### Prompt
Skip the pictures. Retype exactly, and only, the lines between the line holding "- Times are" and the last line below, inclusive.

BEGIN Provided material

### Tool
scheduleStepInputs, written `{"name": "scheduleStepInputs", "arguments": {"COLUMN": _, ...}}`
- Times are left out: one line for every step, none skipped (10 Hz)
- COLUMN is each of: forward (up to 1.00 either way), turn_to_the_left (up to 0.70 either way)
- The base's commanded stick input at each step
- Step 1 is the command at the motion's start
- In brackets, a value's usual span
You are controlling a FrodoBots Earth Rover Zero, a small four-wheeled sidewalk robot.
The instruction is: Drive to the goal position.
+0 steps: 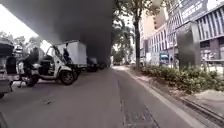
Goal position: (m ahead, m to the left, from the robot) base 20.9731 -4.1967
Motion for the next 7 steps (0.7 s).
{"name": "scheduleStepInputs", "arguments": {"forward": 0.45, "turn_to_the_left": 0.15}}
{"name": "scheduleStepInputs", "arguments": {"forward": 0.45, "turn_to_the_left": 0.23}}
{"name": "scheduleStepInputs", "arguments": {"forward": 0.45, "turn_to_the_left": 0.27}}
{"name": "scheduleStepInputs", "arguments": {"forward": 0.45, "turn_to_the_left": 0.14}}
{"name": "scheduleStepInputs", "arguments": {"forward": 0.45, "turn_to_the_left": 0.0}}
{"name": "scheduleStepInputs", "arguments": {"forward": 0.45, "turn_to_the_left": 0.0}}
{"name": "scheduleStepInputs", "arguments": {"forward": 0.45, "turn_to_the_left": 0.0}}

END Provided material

### Exercise answer
- Times are left out: one line for every step, none skipped (10 Hz)
- COLUMN is each of: forward (up to 1.00 either way), turn_to_the_left (up to 0.70 either way)
- The base's commanded stick input at each step
- Step 1 is the command at the motion's start
- In brackets, a value's usual span
You are controlling a FrodoBots Earth Rover Zero, a small four-wheeled sidewalk robot.
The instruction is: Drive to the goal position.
+0 steps: 
Goal position: (m ahead, m to the left, from the robot) base 20.9731 -4.1967
Motion for the next 7 steps (0.7 s).
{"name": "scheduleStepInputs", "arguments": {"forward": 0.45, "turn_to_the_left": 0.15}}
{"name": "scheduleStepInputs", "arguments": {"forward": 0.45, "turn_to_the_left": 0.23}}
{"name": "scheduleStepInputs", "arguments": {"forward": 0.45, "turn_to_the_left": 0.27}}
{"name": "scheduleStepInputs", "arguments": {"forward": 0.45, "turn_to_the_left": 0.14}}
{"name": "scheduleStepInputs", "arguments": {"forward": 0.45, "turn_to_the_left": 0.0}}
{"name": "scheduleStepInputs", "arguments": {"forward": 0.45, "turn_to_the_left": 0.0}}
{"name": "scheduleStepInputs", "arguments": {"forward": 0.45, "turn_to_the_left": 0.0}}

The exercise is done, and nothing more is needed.